Bisnis.com, JAKARTA -- Pemerintah Arab Saudi menilai Osama bin Laden sukses menciptakan konflik antara Timur Tengah dan negara-negara Barat, termasuk antara Arab Saudi dengan AS.
Putra Mahkota Arab Saudi Mohammed bin Salman mengatakan mantan pemimpin Al-Qaeda itu ingin membuat iklim yang kondusif untuk mengembangkan paham radikalnya.
"[Osama bin Laden membuat konflik antara negara-negara Barat dan Arab Saudi] Dalam upaya menciptakan lingkungan yang kondusif untuk merekrut dan menyebarkan paham radikalnya bahwa dunia Barat ingin menghancurkan kami. Dia sukses dalam menciptakan perpecahan ini," ujarnya kepada CBS News, seperti dikutip Bisnis, Selasa (20/3/2018).
Mohammed bin Salman mengklaim pihaknya sedang melakukan banyak hal untuk mengubah hal itu dalam tiga tahun terakhir.
Dia juga menyinggung Iran yang dinilainya memiliki peran penting dalam penyebaran ideologi Islam radikal. Menurutnya, banyak operasional Al-Qaeda yang dilakukan di Iran dan dilindungi pemerintah setempat.
Pemerintah Iran diklaim menolak mengekstradisi orang-orang Al-Qaeda ke AS, termasuk anak Osama bin Laden yang sekarang menjadi pemimpin organisasi itu. Mohammed bin Salman mengingatkan Iran bahwa negara tersebut tidak sebanding dengan Arab Saudi dalam hal kekuatan militer maupun ekonomi.
"Iran bukan rival Arab Saudi. Militernya tidak termasuk dalam lima pasukan militer ternama di dunia Muslim. Ekonomi Arab Saudi lebih besar dari ekonomi Iran. Iran jauh dari setara dengan Arab Saudi," tuturnya.
Pemimpin Agung Iran Ayatollah Khamenei disebutnya sebagai Hitler baru dari Timur Tengah karena dinilai ingin berekspansi di Timur Tengah. Mohammed bin Salman menyatakan banyak negara di Eropa yang awalnya tidak sadar betapa berbahayanya Hitler dan dia tidak ingin hal yang sama terjadi di kawasan itu.

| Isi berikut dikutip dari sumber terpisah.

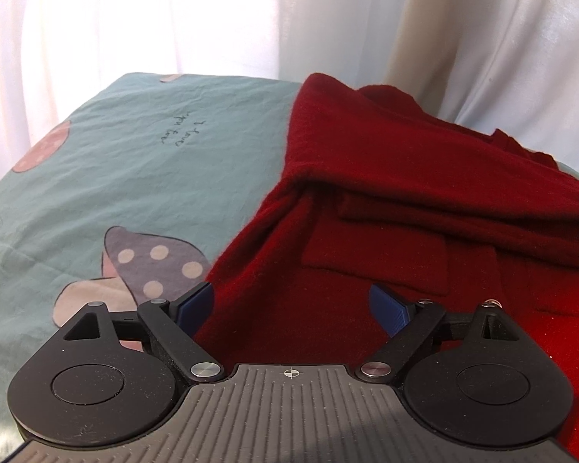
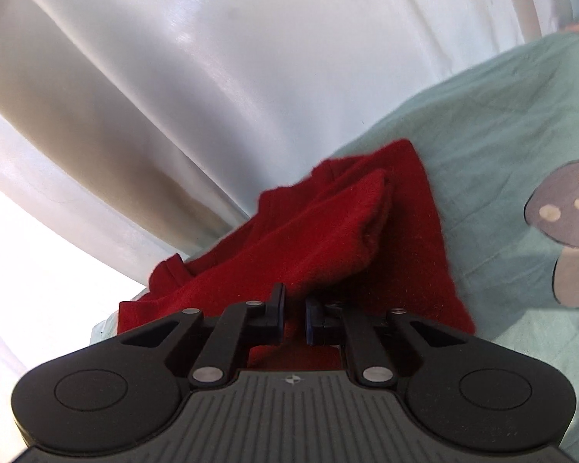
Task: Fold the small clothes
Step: 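Smooth the folded cardigan side with the right gripper while the left tool hovers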
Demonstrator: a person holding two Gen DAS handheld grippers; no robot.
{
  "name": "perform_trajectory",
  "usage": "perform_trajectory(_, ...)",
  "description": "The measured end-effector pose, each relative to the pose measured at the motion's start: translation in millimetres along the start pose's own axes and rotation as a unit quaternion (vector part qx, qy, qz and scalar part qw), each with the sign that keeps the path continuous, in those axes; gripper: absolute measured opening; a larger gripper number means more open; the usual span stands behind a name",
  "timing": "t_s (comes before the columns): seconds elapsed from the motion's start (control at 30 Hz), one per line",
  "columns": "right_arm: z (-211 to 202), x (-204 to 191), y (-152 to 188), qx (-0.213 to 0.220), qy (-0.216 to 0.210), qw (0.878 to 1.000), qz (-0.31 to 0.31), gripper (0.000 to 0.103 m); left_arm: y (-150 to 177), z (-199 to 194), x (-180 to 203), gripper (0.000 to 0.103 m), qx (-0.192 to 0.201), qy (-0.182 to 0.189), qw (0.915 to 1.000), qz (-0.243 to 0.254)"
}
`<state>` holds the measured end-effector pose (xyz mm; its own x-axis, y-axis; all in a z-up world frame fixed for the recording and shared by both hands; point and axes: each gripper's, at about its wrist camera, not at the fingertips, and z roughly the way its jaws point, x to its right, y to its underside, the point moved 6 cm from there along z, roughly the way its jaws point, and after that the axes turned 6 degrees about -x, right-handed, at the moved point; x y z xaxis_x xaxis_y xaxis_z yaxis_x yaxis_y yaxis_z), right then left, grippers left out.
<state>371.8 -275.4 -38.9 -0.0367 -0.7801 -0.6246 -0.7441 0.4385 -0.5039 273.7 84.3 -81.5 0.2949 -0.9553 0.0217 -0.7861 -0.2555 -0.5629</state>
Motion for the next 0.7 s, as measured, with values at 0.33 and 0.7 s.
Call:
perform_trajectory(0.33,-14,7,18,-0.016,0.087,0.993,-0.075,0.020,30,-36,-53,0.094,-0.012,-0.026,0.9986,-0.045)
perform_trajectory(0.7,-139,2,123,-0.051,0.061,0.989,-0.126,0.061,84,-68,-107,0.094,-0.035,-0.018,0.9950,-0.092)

"Arab Saudi tidak ingin mengembangkan nuklir. Tetapi, kami akan melakukan itu tanpa ragu jika Iran terus melanjutkan program pengembangan nuklirnya," tegasnya.
Ideologi Iran pun dituding sudah masuk ke beberapa bagian Yaman. Inilah yang membuat Arab Saudi terus menyerang Yaman dan memblokir pelabuhan penting di negara tetangganya itu.
Penutupan pelabuhan membuat bantuan kemanusiaan, mencakup makanan dan obat-obatan, terhambat masuk ke Yaman sehingga membuat penduduknya kelaparan.
"Hal itu memang sangat menyakitkan dan saya harap milisi di Yaman berhenti menggunakan situasi kemanusiaan untuk kepentingan mereka untuk menarik simpati dari dunia internasional. Mereka memblokir bantuan kemanusiaan untuk menciptakan kelaparan dan krisis kemanusiaan," paparnya.
Pekan lalu, Reuters melaporkan Arab Saudi dan kelompok pemberontak Houthi telah menggelar pertemuan rahasia untuk mengakhiri perang yang telah terjadi sejak 2015. Hal itu disampaikan oleh sumber dari diplomat dan pejabat politik Yaman.
Namun, Presiden Yaman Abd-Rabbu Mansour Hadi justru membantah kabar tersebut. Hadi dan sejumlah pejabat pemerintahan lainnya berada di Riyadh karena tidak bisa kembali ke Yaman.